Distribution is not redundancy. Redundancy stores the same data in multiple places as insurance. Distribution divides responsibility across nodes so that the whole is greater than the sum. Each node holds a piece. Together, they hold everything.
The network is the computer. Not metaphorically. Literally. No single machine contains the complete state. The state exists only in the consensus between machines.
Agreement without authority. Byzantine fault tolerance allows a network to reach consensus even when some participants are unreliable or hostile. The mathematics are simple: if more than two-thirds of the network is honest, truth emerges.
This is a remarkably optimistic assumption about humanity, encoded in algebra.
What is written cannot be unwritten.
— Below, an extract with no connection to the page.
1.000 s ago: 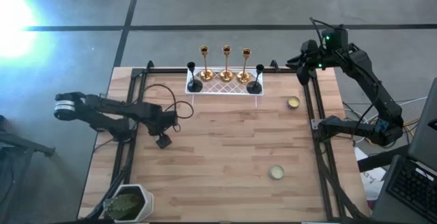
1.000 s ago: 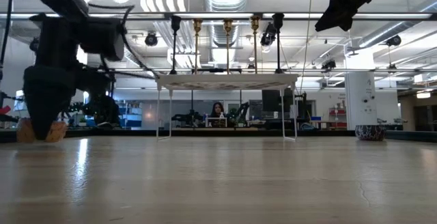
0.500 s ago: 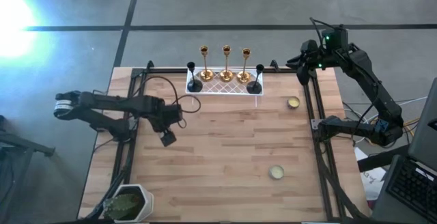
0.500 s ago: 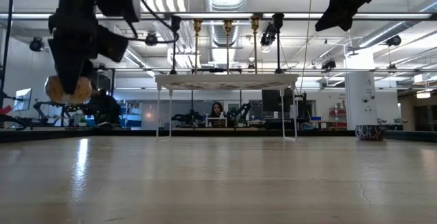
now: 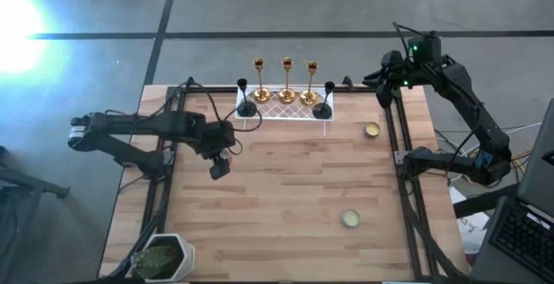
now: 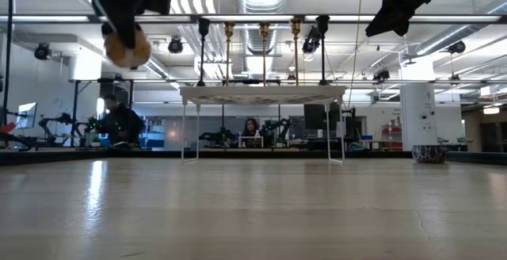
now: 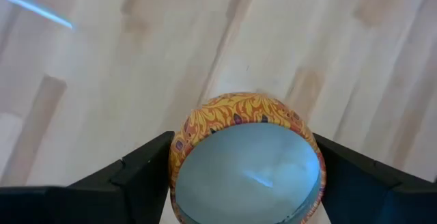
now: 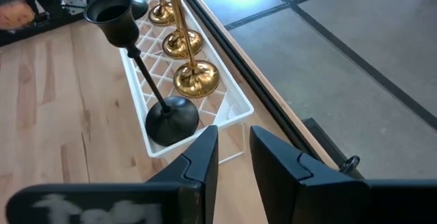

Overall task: Pick & Place candle stick holders
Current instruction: Put the white scented candle on the shelf

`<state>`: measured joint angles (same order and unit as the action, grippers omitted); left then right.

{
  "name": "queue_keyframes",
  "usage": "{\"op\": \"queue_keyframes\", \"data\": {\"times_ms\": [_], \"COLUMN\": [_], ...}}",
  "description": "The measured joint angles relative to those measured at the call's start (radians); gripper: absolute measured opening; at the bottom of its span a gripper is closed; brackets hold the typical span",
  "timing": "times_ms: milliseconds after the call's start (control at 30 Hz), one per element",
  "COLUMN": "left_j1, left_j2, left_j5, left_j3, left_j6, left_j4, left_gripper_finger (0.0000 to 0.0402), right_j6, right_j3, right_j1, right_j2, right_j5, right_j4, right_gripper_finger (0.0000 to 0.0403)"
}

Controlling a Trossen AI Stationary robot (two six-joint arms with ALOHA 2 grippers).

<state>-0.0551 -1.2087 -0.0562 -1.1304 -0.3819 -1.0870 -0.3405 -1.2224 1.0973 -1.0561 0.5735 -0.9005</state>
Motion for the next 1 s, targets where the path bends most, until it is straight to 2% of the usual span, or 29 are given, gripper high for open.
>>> {"op": "queue_keyframes", "data": {"times_ms": [233,500,667,867,1000], "left_j1": [0.013,0.013,0.011,0.012,0.012], "left_j2": [0.0,-0.003,-0.014,-0.077,-0.155], "left_j5": [0.005,0.054,0.085,0.085,0.102], "left_j3": [-0.08,-0.074,-0.074,-0.099,-0.168], "left_j6": [0.043,0.062,0.07,0.106,0.182], "left_j4": [-0.018,-0.119,-0.111,-0.104,-0.095], "left_gripper_finger": [0.0301,0.0301,0.0301,0.0301,0.0301], "right_j6": [0.0,0.0,0.0,0.0,0.0], "right_j3": [0.0,0.0,0.0,0.0,0.0], "right_j1": [0.0,0.0,0.0,0.0,0.0], "right_j2": [0.0,0.0,0.0,0.0,0.0], "right_j5": [0.0,0.0,0.0,0.0,0.0], "right_j4": [0.0,0.0,0.0,0.0,0.0], "right_gripper_finger": [0.0089,0.0078,0.0069,0.0073,0.008]}}
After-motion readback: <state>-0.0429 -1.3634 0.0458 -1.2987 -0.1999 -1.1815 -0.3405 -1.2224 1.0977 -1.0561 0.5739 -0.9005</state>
Each block references the cryptographic hash of its predecessor. To alter the past, you must alter every subsequent block and convince the majority of the network that your altered history is the true one. The cost of deception scales exponentially with time.
The ledger remembers. That is its only function, and it performs it without mercy or forgiveness.
Every transaction is visible. Every state change is auditable. The network hides nothing because the network has nothing to hide. Privacy and transparency are not opposites here; they are orthogonal properties achieved through different cryptographic primitives.
The system does not ask you to trust it. It asks you to verify it. That is the difference between authority and protocol.